Personal information
- Full name: William Wainwright Watkinson
- Date of birth: 16 March 1922
- Place of birth: Prescot, Lancashire, England
- Date of death: February 2001 (aged 78)
- Place of death: Knowsley, Merseyside, England
- Position(s): Centre forward

Senior career*
- Years: Team / Apps / (Gls)
- 1939–1946: Prescot Cables / N/A / (N/A)
- 1946–1951: Liverpool / 24 / (2)
- 1951–54: Accrington Stanley / 105 / (45)
- 1954-56: Halifax Town / 60 / (24)
- 1956-58: Prescot Cables / N/A / (N/A)
- Total:  / 189 / (71)

= William Watkinson =

English footballer

William Wainwright "Billy" Watkinson (16 March 1922 – February 2001) was an English footballer who played as a half back in the Football League.
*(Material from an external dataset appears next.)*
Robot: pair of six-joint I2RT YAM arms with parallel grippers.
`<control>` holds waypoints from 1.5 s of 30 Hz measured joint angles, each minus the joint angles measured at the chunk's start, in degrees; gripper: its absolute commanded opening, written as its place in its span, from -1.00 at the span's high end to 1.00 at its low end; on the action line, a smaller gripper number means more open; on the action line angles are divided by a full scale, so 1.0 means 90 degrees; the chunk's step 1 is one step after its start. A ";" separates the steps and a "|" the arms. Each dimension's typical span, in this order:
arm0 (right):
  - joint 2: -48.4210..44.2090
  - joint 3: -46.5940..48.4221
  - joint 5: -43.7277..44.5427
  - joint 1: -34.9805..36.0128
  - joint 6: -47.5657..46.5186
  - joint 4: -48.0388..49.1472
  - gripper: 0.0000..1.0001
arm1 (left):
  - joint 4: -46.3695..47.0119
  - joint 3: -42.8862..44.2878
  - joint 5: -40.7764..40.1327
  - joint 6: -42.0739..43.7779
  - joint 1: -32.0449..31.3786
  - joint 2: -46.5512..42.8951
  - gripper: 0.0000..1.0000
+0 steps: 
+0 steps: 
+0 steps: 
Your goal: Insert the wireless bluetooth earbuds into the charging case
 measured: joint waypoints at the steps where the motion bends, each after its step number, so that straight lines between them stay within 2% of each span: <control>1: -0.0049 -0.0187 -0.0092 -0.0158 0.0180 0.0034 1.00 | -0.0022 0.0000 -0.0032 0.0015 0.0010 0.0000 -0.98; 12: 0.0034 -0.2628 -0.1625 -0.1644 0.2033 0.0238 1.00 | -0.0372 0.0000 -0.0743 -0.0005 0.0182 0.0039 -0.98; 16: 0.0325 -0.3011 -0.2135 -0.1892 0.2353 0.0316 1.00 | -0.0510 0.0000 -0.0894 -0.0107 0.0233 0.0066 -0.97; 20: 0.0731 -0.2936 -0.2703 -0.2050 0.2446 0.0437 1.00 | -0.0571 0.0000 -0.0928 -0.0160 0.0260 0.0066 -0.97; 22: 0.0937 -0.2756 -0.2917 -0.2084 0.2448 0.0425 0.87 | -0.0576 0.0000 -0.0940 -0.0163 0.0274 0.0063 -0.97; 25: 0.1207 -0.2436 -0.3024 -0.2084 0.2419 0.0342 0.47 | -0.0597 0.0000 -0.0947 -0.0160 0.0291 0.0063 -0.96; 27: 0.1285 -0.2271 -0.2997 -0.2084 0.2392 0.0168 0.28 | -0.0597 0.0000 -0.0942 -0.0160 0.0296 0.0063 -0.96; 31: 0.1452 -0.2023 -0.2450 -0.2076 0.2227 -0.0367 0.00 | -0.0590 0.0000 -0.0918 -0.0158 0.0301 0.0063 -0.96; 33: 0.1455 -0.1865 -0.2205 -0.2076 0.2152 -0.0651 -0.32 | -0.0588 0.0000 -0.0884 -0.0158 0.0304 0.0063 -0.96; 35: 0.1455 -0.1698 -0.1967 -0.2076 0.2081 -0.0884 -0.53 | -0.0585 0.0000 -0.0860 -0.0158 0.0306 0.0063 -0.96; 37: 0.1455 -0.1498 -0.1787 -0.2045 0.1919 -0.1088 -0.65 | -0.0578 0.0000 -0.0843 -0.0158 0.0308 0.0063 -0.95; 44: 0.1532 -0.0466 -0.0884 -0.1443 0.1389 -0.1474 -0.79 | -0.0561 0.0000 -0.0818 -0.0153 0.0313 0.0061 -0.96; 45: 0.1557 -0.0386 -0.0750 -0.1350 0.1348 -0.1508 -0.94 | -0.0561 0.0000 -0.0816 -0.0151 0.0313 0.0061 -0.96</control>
Playing for Liverpool, he made several appearances during their title-winning 1946/47 season. He also played for Accrington Stanley and Halifax Town A.F.C. He was born in Prescot, Lancashire (now in Merseyside) in 1922, and started his career at local side Prescot Cables F.C.

Beginning at Prescot Cables in 1939, he transferred to Liverpool in February 1946 for free. He made his debut for the club on 11 March against Bolton Wanderers in a 3–1 victory in the Second Round of the Lancashire Cup. In his time at Liverpool, he contributed to the club's win of the English First Division title in the 1946/47 season- the first since the end of the Second World War. In January 1951, he transferred to Accrington Stanley for £3,000- a record fee for the club. He scored 45 goals in 105 League games for Stanley over the course of three years, before transferring to Halifax Town in 1954. At Halifax, he scored 24 goals in 60 appearances, before returning to Prescot Cables in 1956 to play until his retirement in 1958.

He died in February 2001 in Knowsley, Merseyside at the age of 78.